LONDON (AP) — Former professional tennis player Pam Shriver, now a television commentator for ESPN and the BBC, says she “had an inappropriate and damaging relationship with my much older coach” that began when she was 17 and he was 50.
In a first-person account published Wednesday by British newspaper The Telegraph, Shriver describes a “painful and emotional journey” that included what she writes was a relationship with coach Don Candy that lasted a little more than five years.
Candy died in 2020.
“I still have conflicted feelings about Don. Yes, he and I became involved in a long and inappropriate affair. Yes, he was cheating on his wife. But there was a lot about him that was honest and authentic. And I loved him,” she says. “Even so, he was the grown-up here. He should have been the trustworthy adult.”
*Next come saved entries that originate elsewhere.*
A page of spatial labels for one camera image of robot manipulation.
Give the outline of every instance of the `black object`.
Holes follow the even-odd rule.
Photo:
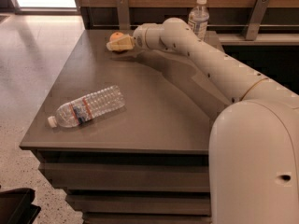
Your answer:
[[[40,207],[32,205],[35,199],[33,189],[13,189],[0,192],[0,223],[31,224],[40,212]]]

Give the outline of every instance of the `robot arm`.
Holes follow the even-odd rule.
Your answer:
[[[273,79],[257,72],[198,39],[183,20],[171,18],[163,24],[143,24],[129,37],[107,44],[112,50],[119,43],[122,49],[173,50],[191,59],[194,64],[232,101],[248,99],[274,99],[289,107],[299,108],[299,97]]]

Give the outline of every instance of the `floor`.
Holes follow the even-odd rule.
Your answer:
[[[83,30],[80,16],[10,15],[0,23],[0,191],[34,189],[35,224],[82,223],[19,144]]]

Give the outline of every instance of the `table top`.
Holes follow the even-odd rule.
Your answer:
[[[211,122],[198,104],[206,91],[217,93],[215,88],[180,55],[138,49],[121,54],[108,51],[106,43],[112,33],[84,31],[20,147],[207,154]],[[210,40],[219,48],[212,36]],[[125,108],[75,128],[49,126],[47,117],[60,105],[111,85],[120,87]]]

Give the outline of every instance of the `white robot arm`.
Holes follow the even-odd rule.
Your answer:
[[[210,136],[213,224],[298,224],[298,95],[198,39],[180,19],[143,24],[133,37],[142,49],[188,57],[234,103]]]

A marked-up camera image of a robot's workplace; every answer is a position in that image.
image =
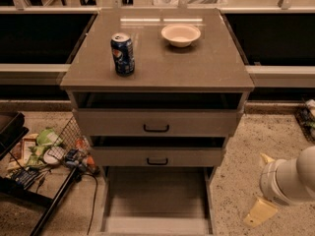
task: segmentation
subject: gray cabinet top
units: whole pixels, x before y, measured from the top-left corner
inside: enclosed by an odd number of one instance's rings
[[[192,24],[201,37],[185,48],[169,45],[161,30],[169,24]],[[131,35],[136,68],[129,77],[116,74],[110,40]],[[250,91],[254,88],[217,9],[104,9],[94,21],[63,89],[85,91]]]

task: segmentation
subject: black handle
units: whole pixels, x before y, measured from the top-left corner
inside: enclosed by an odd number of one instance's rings
[[[146,132],[160,132],[160,133],[164,133],[164,132],[167,132],[168,130],[169,130],[169,125],[168,124],[165,127],[162,127],[162,129],[153,128],[153,127],[150,127],[147,124],[144,124],[144,131],[146,131]]]
[[[162,162],[150,162],[150,159],[147,158],[147,163],[149,165],[155,165],[155,166],[166,166],[168,164],[168,158],[164,158],[164,161]]]

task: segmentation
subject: bowl
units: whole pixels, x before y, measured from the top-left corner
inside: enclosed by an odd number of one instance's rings
[[[186,47],[200,37],[198,28],[192,25],[174,24],[161,30],[161,35],[176,47]]]

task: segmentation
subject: can lid
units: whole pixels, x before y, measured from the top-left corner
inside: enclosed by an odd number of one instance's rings
[[[116,42],[125,42],[130,39],[130,36],[124,32],[119,32],[114,34],[111,39]]]

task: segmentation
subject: blue can
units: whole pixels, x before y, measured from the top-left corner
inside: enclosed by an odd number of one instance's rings
[[[123,32],[116,33],[110,45],[116,73],[121,76],[131,75],[135,71],[135,58],[130,36]]]

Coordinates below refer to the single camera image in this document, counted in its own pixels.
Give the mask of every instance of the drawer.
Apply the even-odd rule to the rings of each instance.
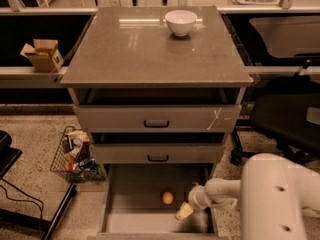
[[[241,105],[76,106],[88,132],[231,132]]]
[[[105,141],[96,140],[91,145],[91,153],[100,164],[216,164],[224,154],[224,136],[223,133],[105,134],[101,137]]]
[[[111,165],[101,233],[149,235],[149,239],[158,239],[154,236],[159,234],[168,235],[161,239],[212,239],[208,234],[213,237],[216,227],[210,209],[195,211],[182,221],[174,218],[192,184],[204,184],[208,173],[208,167],[198,164]],[[174,195],[169,205],[161,201],[166,191]]]
[[[236,104],[240,88],[99,88],[86,105],[214,105]]]

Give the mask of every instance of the cardboard box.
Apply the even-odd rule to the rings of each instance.
[[[59,72],[64,60],[58,50],[58,41],[34,39],[33,44],[34,47],[25,44],[20,54],[29,59],[38,72]]]

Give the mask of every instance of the gray countertop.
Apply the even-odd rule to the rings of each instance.
[[[197,14],[184,38],[167,28],[176,9]],[[61,80],[69,88],[242,87],[251,79],[215,7],[100,8]]]

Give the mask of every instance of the white bowl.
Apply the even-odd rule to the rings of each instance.
[[[185,36],[193,28],[197,15],[190,11],[175,10],[165,16],[168,28],[176,36]]]

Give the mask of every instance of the open drawer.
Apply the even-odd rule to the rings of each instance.
[[[83,105],[74,107],[89,132],[231,132],[241,105]]]
[[[224,153],[224,137],[224,133],[97,134],[91,153],[101,164],[216,163]]]
[[[210,169],[204,164],[111,165],[101,233],[131,236],[176,234],[174,239],[185,239],[188,234],[193,239],[213,237],[216,227],[210,209],[196,211],[183,221],[174,217],[187,200],[192,184],[204,184]],[[166,191],[174,195],[169,205],[161,198]]]

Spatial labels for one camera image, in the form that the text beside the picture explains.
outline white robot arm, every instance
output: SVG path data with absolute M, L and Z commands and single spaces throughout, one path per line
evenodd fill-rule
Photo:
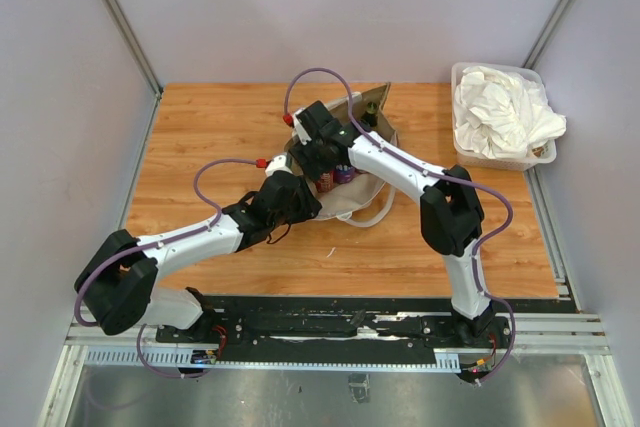
M 454 316 L 466 323 L 472 336 L 484 330 L 495 312 L 478 289 L 471 262 L 471 251 L 481 234 L 482 208 L 473 188 L 426 175 L 436 172 L 469 179 L 466 170 L 456 166 L 445 171 L 389 144 L 385 149 L 374 146 L 351 124 L 340 124 L 321 102 L 296 112 L 294 119 L 298 141 L 288 153 L 274 158 L 259 191 L 210 219 L 176 231 L 136 239 L 122 230 L 107 238 L 75 284 L 76 291 L 84 289 L 84 301 L 105 333 L 118 334 L 140 321 L 181 330 L 194 328 L 203 315 L 201 296 L 193 290 L 155 287 L 157 281 L 201 260 L 268 240 L 281 225 L 314 218 L 321 206 L 306 178 L 315 180 L 345 163 L 383 179 L 420 206 L 423 238 L 443 255 L 453 290 Z M 369 135 L 384 144 L 375 132 Z M 424 166 L 425 175 L 409 168 L 398 156 Z M 292 160 L 306 178 L 292 173 Z M 89 282 L 91 285 L 83 287 L 99 265 L 128 249 L 134 252 L 114 261 Z M 477 274 L 484 288 L 479 263 Z

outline translucent plastic container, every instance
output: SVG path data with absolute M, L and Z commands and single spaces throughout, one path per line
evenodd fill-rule
M 492 69 L 500 70 L 502 72 L 516 72 L 527 80 L 542 83 L 540 76 L 529 69 L 522 69 L 520 67 L 510 67 L 508 65 L 495 65 L 495 64 L 480 64 L 476 62 L 458 62 L 451 69 L 451 99 L 455 103 L 456 87 L 462 80 L 462 72 L 467 67 L 489 67 Z M 455 109 L 452 109 L 453 128 L 456 128 Z M 548 141 L 542 148 L 540 157 L 536 157 L 533 154 L 523 159 L 488 159 L 482 154 L 476 154 L 475 152 L 464 150 L 456 141 L 455 135 L 453 136 L 453 146 L 458 153 L 458 163 L 461 165 L 473 165 L 477 167 L 488 167 L 492 169 L 503 170 L 519 170 L 525 171 L 537 164 L 548 164 L 553 162 L 556 158 L 556 142 L 555 140 Z

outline wooden table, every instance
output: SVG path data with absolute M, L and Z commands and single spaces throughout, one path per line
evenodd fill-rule
M 364 91 L 379 84 L 355 84 Z M 130 211 L 134 235 L 175 229 L 213 215 L 193 193 L 203 164 L 225 157 L 271 158 L 290 135 L 282 122 L 284 84 L 171 84 L 164 93 Z M 292 107 L 344 95 L 339 84 L 300 84 Z M 448 84 L 393 84 L 385 113 L 403 149 L 428 162 L 452 166 L 451 88 Z M 515 209 L 512 226 L 483 248 L 490 290 L 509 297 L 556 297 L 531 198 L 523 175 L 471 168 L 474 180 L 501 191 Z M 202 190 L 221 205 L 260 187 L 264 171 L 224 165 L 201 179 Z M 504 207 L 480 193 L 485 232 L 499 225 Z M 371 217 L 378 196 L 356 219 Z M 391 212 L 370 229 L 338 220 L 293 226 L 277 245 L 205 260 L 162 281 L 206 293 L 448 296 L 442 258 L 420 235 L 419 208 L 399 193 Z

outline white cloth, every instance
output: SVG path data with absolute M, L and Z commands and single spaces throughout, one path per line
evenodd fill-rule
M 544 86 L 488 67 L 463 71 L 454 96 L 456 141 L 489 159 L 532 156 L 532 149 L 566 131 L 566 118 L 549 107 Z

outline wire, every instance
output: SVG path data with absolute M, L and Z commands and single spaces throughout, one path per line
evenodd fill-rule
M 269 240 L 267 240 L 267 244 L 268 245 L 273 245 L 273 244 L 277 244 L 278 242 L 280 242 L 282 239 L 284 239 L 287 234 L 289 233 L 289 231 L 291 230 L 291 222 L 289 222 L 287 224 L 287 230 L 285 230 L 284 234 L 282 234 L 280 237 L 278 237 L 276 240 L 273 240 L 271 238 L 271 234 L 269 234 Z
M 479 367 L 481 365 L 486 364 L 487 362 L 489 362 L 492 358 L 495 360 L 495 355 L 496 355 L 496 350 L 498 349 L 498 342 L 496 340 L 496 336 L 494 334 L 489 334 L 489 340 L 491 341 L 491 345 L 493 346 L 491 349 L 491 353 L 489 355 L 487 355 L 486 357 L 483 357 L 482 359 L 477 360 L 476 362 L 473 363 L 469 363 L 469 364 L 460 364 L 460 368 L 463 370 L 470 370 L 473 369 L 475 367 Z
M 491 355 L 489 356 L 490 359 L 493 359 L 492 360 L 493 365 L 491 366 L 493 368 L 496 366 L 496 352 L 498 350 L 498 339 L 494 334 L 489 334 L 489 340 L 491 340 L 491 343 L 493 344 L 493 352 L 491 352 Z
M 476 182 L 471 182 L 468 180 L 464 180 L 464 179 L 458 179 L 457 177 L 451 177 L 449 175 L 445 175 L 445 174 L 438 174 L 435 172 L 431 172 L 426 170 L 423 166 L 414 163 L 413 161 L 411 161 L 410 159 L 407 159 L 406 157 L 404 157 L 402 154 L 389 149 L 388 147 L 386 147 L 383 143 L 378 142 L 373 136 L 371 136 L 358 122 L 358 120 L 354 117 L 353 115 L 353 94 L 351 92 L 351 88 L 349 87 L 348 82 L 337 72 L 331 70 L 331 69 L 327 69 L 325 67 L 311 67 L 309 69 L 303 70 L 302 72 L 300 72 L 298 75 L 296 75 L 293 80 L 289 83 L 289 86 L 287 87 L 287 92 L 285 94 L 285 99 L 284 99 L 284 114 L 285 116 L 289 114 L 289 96 L 291 94 L 291 91 L 293 90 L 293 87 L 295 86 L 295 84 L 300 80 L 301 77 L 303 77 L 304 75 L 311 73 L 311 72 L 324 72 L 327 74 L 332 75 L 333 77 L 335 77 L 336 79 L 338 79 L 340 81 L 340 83 L 344 86 L 345 90 L 347 91 L 347 114 L 349 116 L 349 120 L 351 121 L 351 123 L 353 124 L 353 126 L 356 128 L 356 130 L 358 130 L 358 132 L 363 135 L 367 140 L 369 140 L 369 142 L 371 142 L 373 145 L 375 145 L 378 149 L 380 149 L 383 152 L 386 152 L 387 154 L 391 155 L 393 158 L 395 158 L 396 160 L 399 160 L 400 162 L 402 162 L 403 164 L 413 168 L 414 170 L 416 170 L 417 172 L 419 172 L 422 175 L 425 176 L 431 176 L 434 177 L 436 179 L 439 180 L 444 180 L 446 182 L 453 182 L 455 184 L 460 184 L 460 185 L 464 185 L 464 186 L 468 186 L 468 187 L 472 187 L 474 189 L 478 189 L 478 190 L 482 190 L 488 194 L 493 195 L 494 197 L 496 197 L 500 202 L 502 202 L 505 206 L 505 208 L 507 209 L 507 218 L 505 219 L 504 223 L 499 226 L 498 228 L 496 228 L 495 230 L 489 232 L 488 234 L 486 234 L 485 236 L 481 237 L 480 239 L 478 239 L 478 241 L 475 243 L 475 245 L 472 248 L 471 251 L 471 266 L 472 266 L 472 270 L 473 270 L 473 279 L 474 282 L 476 284 L 476 288 L 478 289 L 479 292 L 482 292 L 482 294 L 487 297 L 490 300 L 493 300 L 495 302 L 498 302 L 502 305 L 505 306 L 505 308 L 507 309 L 507 312 L 509 313 L 509 318 L 511 320 L 511 339 L 509 342 L 509 345 L 507 347 L 507 350 L 505 351 L 505 354 L 502 356 L 502 359 L 500 359 L 500 362 L 498 362 L 498 364 L 496 365 L 496 367 L 489 372 L 486 376 L 484 376 L 479 382 L 486 382 L 487 380 L 489 380 L 491 377 L 493 377 L 498 370 L 500 370 L 502 368 L 502 366 L 504 365 L 504 363 L 507 361 L 507 359 L 510 357 L 511 352 L 513 351 L 513 346 L 515 343 L 515 338 L 516 338 L 516 319 L 515 319 L 515 314 L 513 312 L 513 309 L 511 308 L 511 305 L 509 305 L 509 302 L 507 302 L 506 300 L 500 298 L 500 297 L 496 297 L 492 294 L 490 294 L 489 292 L 487 292 L 483 286 L 482 283 L 480 282 L 480 275 L 478 273 L 478 252 L 480 247 L 482 246 L 482 244 L 484 244 L 487 240 L 491 239 L 492 237 L 498 235 L 499 233 L 503 232 L 507 227 L 509 227 L 509 225 L 511 224 L 511 221 L 513 220 L 513 207 L 511 206 L 511 203 L 507 200 L 507 198 L 502 195 L 500 192 L 487 187 L 485 185 L 482 184 L 478 184 Z
M 229 336 L 227 335 L 227 329 L 225 329 L 221 325 L 214 326 L 212 330 L 215 330 L 220 334 L 220 343 L 218 344 L 218 354 L 216 355 L 216 362 L 217 362 L 218 360 L 220 360 L 220 357 L 222 357 L 222 351 L 227 346 L 227 340 L 229 339 Z
M 138 353 L 138 359 L 140 360 L 142 365 L 147 368 L 147 370 L 150 370 L 154 374 L 159 375 L 160 377 L 164 377 L 165 379 L 197 379 L 209 373 L 211 369 L 205 369 L 202 372 L 196 372 L 193 374 L 171 374 L 169 372 L 164 372 L 160 369 L 155 368 L 147 361 L 147 359 L 144 358 L 144 354 L 142 353 L 142 333 L 146 328 L 147 324 L 142 324 L 140 330 L 138 331 L 138 336 L 136 337 L 136 352 Z
M 85 384 L 84 384 L 84 422 L 83 422 L 83 426 L 84 427 L 89 427 L 89 407 L 94 407 L 98 410 L 105 410 L 108 412 L 118 412 L 120 410 L 124 410 L 124 409 L 128 409 L 129 407 L 132 407 L 135 404 L 138 404 L 140 402 L 142 402 L 143 400 L 145 400 L 147 397 L 149 397 L 149 395 L 151 394 L 151 392 L 145 392 L 143 394 L 140 394 L 138 397 L 136 397 L 133 400 L 130 400 L 128 402 L 122 403 L 122 404 L 117 404 L 117 405 L 106 405 L 101 403 L 100 401 L 98 401 L 95 396 L 93 395 L 93 392 L 91 390 L 91 378 L 94 377 L 97 374 L 93 374 L 93 375 L 89 375 L 86 379 L 85 379 Z
M 256 166 L 258 165 L 258 161 L 256 160 L 220 159 L 220 160 L 214 160 L 213 162 L 209 162 L 208 164 L 203 165 L 200 168 L 200 170 L 196 172 L 196 175 L 193 177 L 193 190 L 195 191 L 196 195 L 200 198 L 200 200 L 202 200 L 205 204 L 209 204 L 211 207 L 216 209 L 216 211 L 218 211 L 220 215 L 222 215 L 222 208 L 220 207 L 219 204 L 217 204 L 216 202 L 214 202 L 213 200 L 211 200 L 210 198 L 208 198 L 206 195 L 202 193 L 202 191 L 200 190 L 200 187 L 198 187 L 198 182 L 200 181 L 200 177 L 202 177 L 202 174 L 204 174 L 211 167 L 215 165 L 226 164 L 226 163 L 249 164 L 249 165 L 256 165 Z

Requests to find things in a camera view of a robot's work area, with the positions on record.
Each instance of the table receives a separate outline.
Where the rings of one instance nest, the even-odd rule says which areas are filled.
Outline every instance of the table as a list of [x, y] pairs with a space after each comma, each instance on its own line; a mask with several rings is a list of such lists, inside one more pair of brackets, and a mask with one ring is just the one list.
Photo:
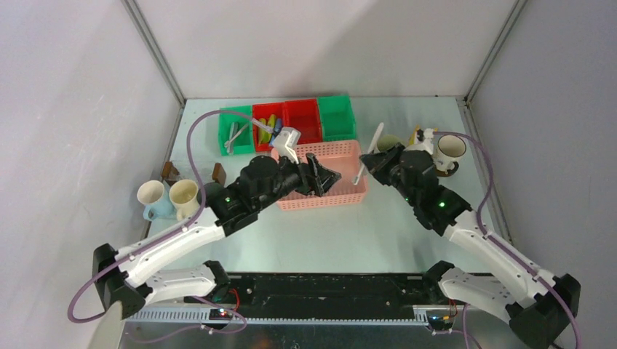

Shriver, who is now 59, turned pro in 1979, a year after she made it to the U.S. Open singles final at age 16. She beat Martina Navratilova in the semifinals before losing the title match to Chris Evert.
Shriver, who is from Maryland, would later team with Navratilova to win 21 Grand Slam trophies in women’s doubles.
In Wednesday’s piece, Shriver writes her “main motivation is to let people know this still goes on — a lot. I believe abusive coaching relationships are alarmingly common in sport as a whole. My particular expertise, though, is in tennis, where I have witnessed dozens of instances in my four-and-a-bit decades as a player and commentator.”
“Every time I hear about a player who is dating their coach, or I see a male physio working on a female body in the gym, it sets my alarm bells ringing,” she says.
Shriver says coming forward may help some younger players and “help coaches to understand that they need to not cross that boundary.”
The WTA issued a statement on Wednesday, indicating that “safeguarding requires vigilance, and we are continuing to invest in education, training and resources to improve our efforts.”